REQUIREMENT: Please copy out each line of the listing that contains the word "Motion".

RECORDS FOR THIS TASK:
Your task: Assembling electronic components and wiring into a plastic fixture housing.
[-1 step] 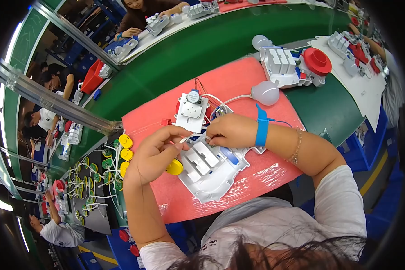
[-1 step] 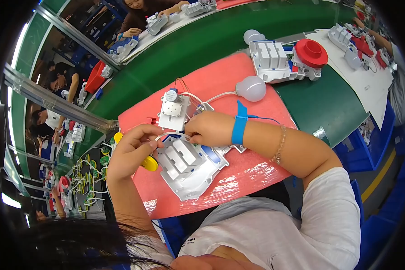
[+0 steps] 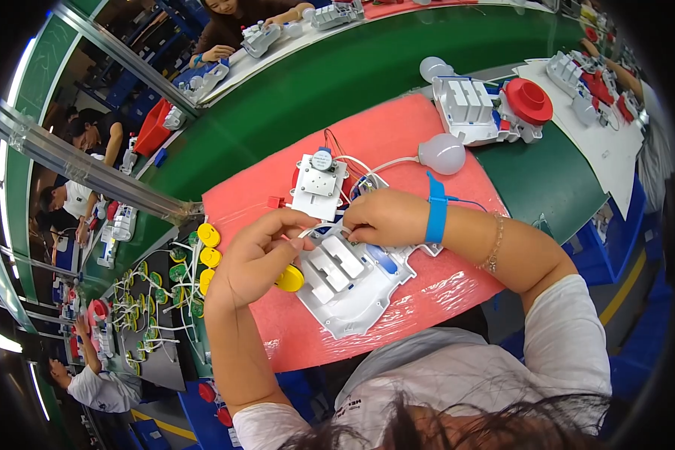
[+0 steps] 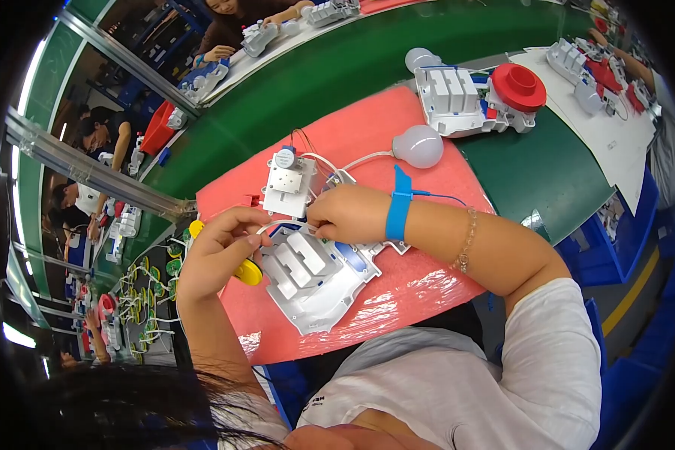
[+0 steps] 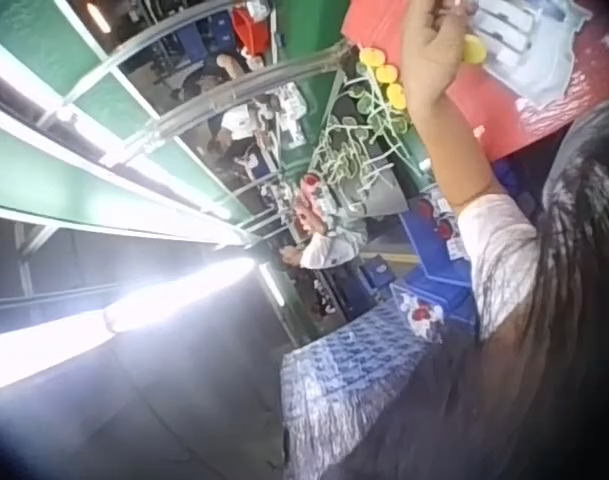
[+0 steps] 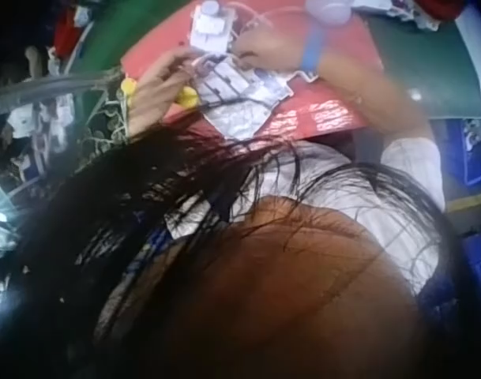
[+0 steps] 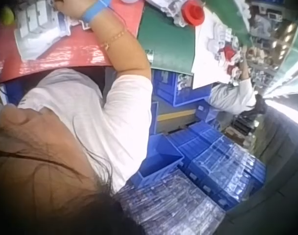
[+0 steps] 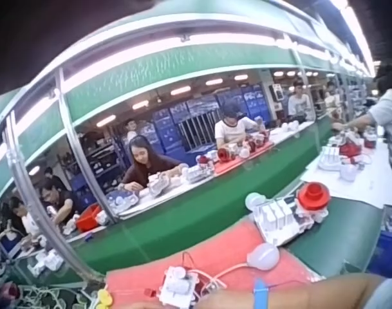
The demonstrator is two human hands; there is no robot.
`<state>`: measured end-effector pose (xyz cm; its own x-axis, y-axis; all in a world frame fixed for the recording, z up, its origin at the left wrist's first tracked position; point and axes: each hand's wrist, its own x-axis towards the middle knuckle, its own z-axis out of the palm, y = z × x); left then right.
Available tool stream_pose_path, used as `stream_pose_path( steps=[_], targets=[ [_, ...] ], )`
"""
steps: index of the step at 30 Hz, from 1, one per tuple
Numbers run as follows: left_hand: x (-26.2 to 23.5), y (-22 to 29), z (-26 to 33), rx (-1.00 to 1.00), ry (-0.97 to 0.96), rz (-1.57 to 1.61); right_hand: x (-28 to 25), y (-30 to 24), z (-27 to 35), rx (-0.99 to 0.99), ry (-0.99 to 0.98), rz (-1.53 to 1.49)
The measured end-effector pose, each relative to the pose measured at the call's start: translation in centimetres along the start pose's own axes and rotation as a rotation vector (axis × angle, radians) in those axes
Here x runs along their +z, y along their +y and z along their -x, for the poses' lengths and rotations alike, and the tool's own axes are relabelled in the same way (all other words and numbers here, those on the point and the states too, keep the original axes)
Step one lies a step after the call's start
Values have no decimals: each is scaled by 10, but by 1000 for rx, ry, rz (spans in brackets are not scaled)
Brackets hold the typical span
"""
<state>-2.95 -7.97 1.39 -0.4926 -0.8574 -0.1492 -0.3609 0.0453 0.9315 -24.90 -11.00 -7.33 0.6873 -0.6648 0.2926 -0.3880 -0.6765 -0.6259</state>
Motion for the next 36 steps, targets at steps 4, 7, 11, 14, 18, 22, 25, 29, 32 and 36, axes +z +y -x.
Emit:
stream_pose_path(
  steps=[4, 7, 11, 14, 18, 22, 25, 29, 32, 36],
  targets=[
    [2, 0, 1, -6, -11, 26, 0, -3, 2, 26, -21, 2],
    [2, -2, -1, 8, -4, 35, 2, 1, 2, 3, -7, 16],
    [5, 3, 0, 48, 7, 24, -3, -1, 4, 18, -7, -3],
    [-1, -2, 1, 36, -22, 1, -4, 0, -1, 1, -38, 13],
    [-2, -7, -2, 34, -26, -19, -5, 1, -1, -19, -86, 64],
    [2, -6, -2, 12, -15, -12, 0, 3, 1, -15, -99, 98],
    [3, -6, 2, -5, -15, -8, 3, -3, 3, -50, -75, 165],
    [3, -13, 8, 2, -44, -28, 7, -9, 3, -48, -2, 200],
    [8, -19, 12, 55, -11, -80, 9, -13, 2, -2, -36, 220],
    [9, -21, 18, 58, 26, -163, 9, -15, 1, -5, -78, 193]
  ],
)
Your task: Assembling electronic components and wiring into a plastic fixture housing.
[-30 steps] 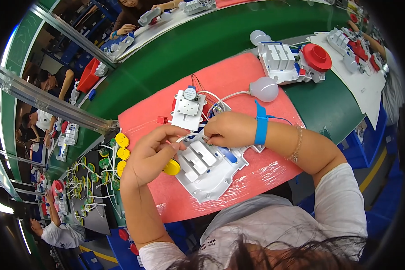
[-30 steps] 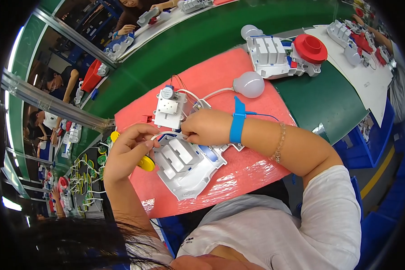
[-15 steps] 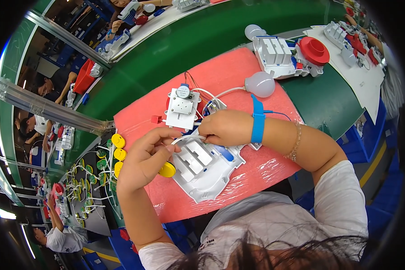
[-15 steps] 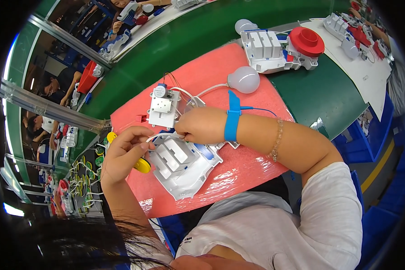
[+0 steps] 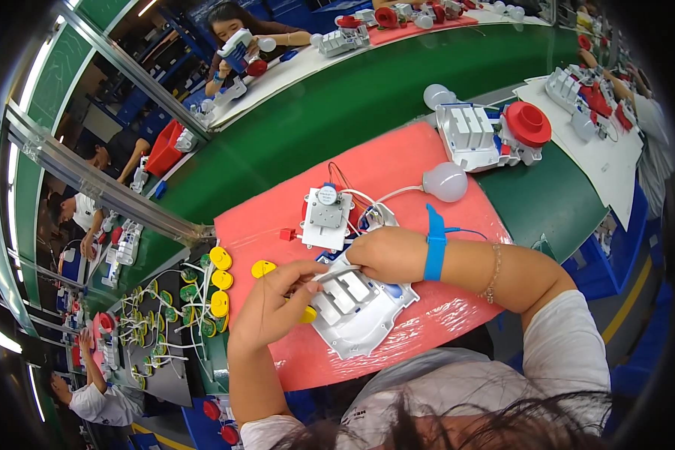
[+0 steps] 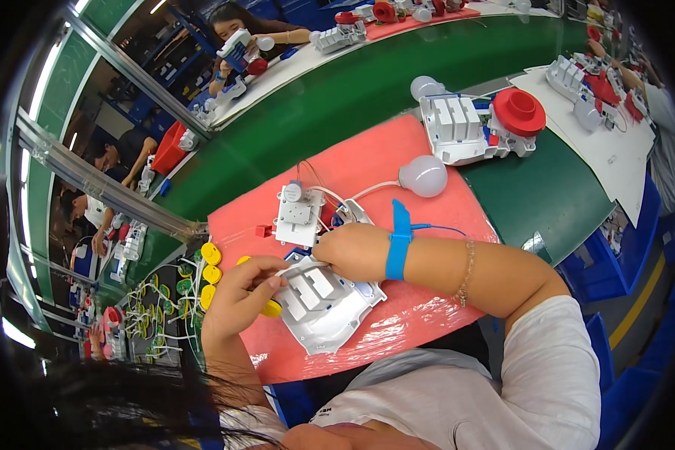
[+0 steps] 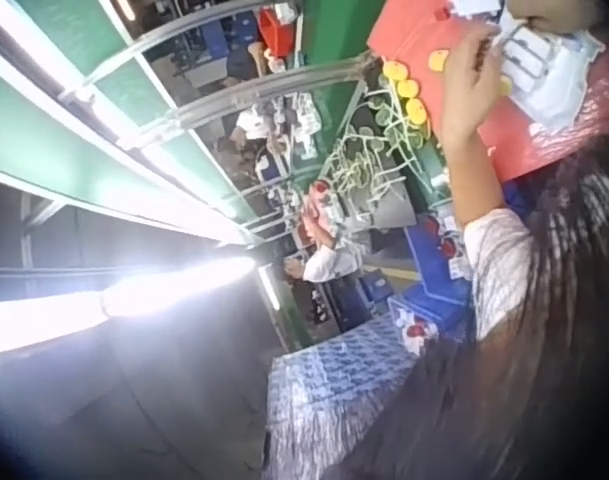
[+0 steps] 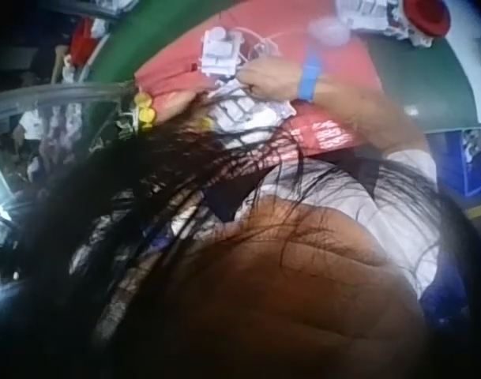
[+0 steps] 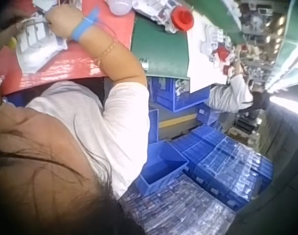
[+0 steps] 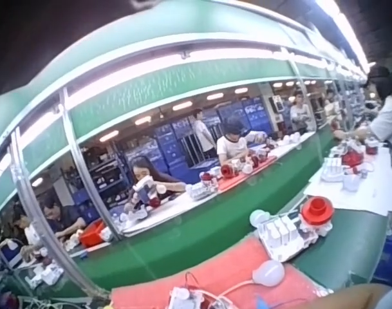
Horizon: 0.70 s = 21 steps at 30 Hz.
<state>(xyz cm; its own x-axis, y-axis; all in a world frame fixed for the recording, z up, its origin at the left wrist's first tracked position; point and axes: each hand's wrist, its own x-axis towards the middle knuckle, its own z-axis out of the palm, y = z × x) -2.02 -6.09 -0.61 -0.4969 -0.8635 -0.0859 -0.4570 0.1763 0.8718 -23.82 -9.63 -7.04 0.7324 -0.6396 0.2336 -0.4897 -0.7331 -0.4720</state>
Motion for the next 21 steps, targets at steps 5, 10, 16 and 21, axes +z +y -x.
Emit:
stream_pose_path(
  steps=[5, 10, 16, 21],
  targets=[
    [-2, -12, -1, 69, -2, -47, -3, 1, -1, 3, -36, 23],
    [4, 2, 4, 96, 93, -355, -1, 3, -4, -24, -55, 61],
    [36, 16, 8, 90, 201, -753, -1, 7, 1, -4, -11, -10],
    [39, 26, 6, 28, 51, -1009, -7, 4, 4, -25, -40, -42]
  ],
)
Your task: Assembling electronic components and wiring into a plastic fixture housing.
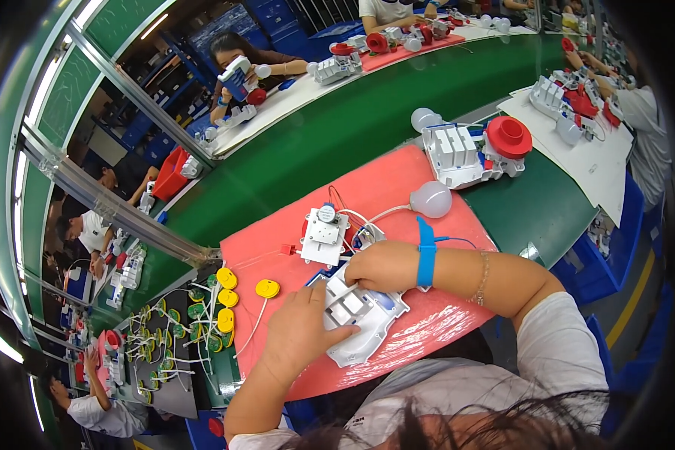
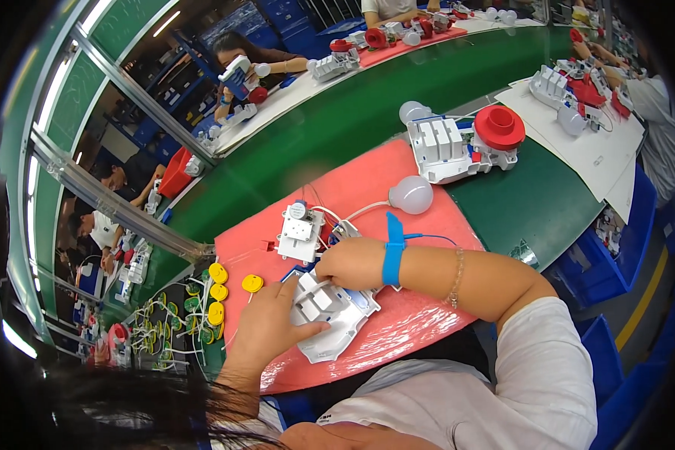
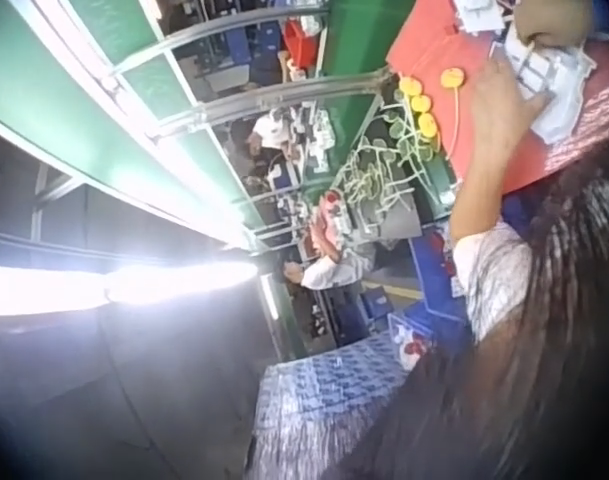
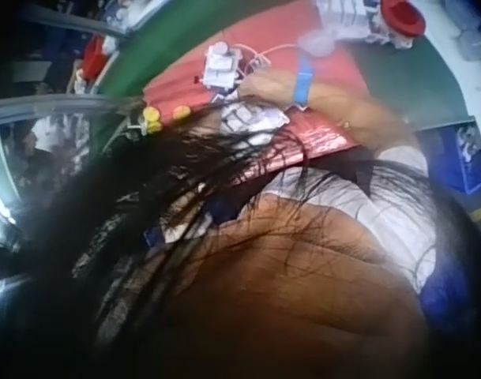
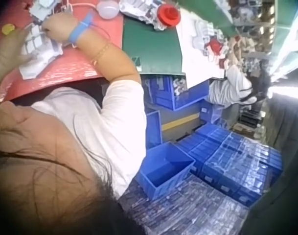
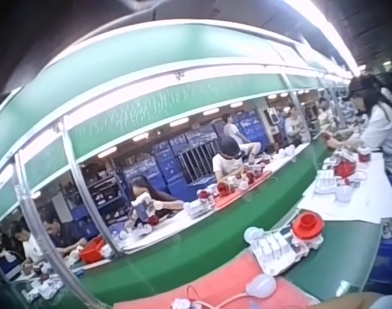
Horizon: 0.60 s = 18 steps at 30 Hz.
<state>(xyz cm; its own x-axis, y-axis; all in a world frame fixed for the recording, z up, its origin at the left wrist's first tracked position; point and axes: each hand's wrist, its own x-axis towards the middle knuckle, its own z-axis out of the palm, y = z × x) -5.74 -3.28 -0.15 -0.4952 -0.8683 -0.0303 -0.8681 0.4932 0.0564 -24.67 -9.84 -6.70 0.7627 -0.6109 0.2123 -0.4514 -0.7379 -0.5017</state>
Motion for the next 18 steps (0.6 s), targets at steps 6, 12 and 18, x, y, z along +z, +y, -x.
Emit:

REPLY:
Motion for the next 36 steps, targets at steps 4, 7, 11, 14, 18, 22, 25, 29, 32 and 36, axes +z +y -x.
Motion for the next 21 steps, targets at steps 5, 10, 16 and 21, axes +z +y -x.
Motion for the next 18 steps (0.6 s), targets at steps 6, 12 and 18, x, y, z along +z, +y, -x.

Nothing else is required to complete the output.